*What is needed:* Every line with "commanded" in it must be copied from the data.

*Data below:*
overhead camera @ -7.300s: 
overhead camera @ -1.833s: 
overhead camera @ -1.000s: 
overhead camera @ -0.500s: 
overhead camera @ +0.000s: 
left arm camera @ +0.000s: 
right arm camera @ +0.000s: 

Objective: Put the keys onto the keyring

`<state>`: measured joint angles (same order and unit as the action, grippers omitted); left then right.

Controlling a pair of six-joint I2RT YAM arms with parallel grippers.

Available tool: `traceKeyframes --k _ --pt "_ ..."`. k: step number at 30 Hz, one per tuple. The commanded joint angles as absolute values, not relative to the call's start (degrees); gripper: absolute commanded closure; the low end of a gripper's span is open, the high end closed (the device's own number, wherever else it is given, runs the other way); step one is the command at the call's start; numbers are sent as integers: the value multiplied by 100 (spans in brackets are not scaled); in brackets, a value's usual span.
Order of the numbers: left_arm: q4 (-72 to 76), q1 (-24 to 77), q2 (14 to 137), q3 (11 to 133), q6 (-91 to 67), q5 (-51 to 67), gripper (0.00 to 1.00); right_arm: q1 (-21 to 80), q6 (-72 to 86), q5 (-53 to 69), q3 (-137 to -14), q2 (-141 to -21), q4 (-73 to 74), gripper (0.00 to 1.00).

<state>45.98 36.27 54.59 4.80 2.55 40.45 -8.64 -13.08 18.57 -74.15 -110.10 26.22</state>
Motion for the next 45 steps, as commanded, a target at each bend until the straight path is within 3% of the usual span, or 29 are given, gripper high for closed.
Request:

*Exercise result:*
Available tool: `traceKeyframes --k _ --pt "_ ..."`. k: step number at 30 Hz, one per tuple. The commanded joint angles as absolute values, not relative to the call's start (degrees); gripper: absolute commanded closure; the low end of a gripper's span is open, the high end closed (the device's own number, wherever else it is given, runs the other way); step one is the command at the call's start; numbers are sent as integers: the value multiplied by 100 (spans in brackets are not scaled); in brackets, a value's usual span.
Motion for the next 45 steps, as commanded, a target at each bend until the straight path is within 3% of the usual span, or 29 are given, gripper high for closed.

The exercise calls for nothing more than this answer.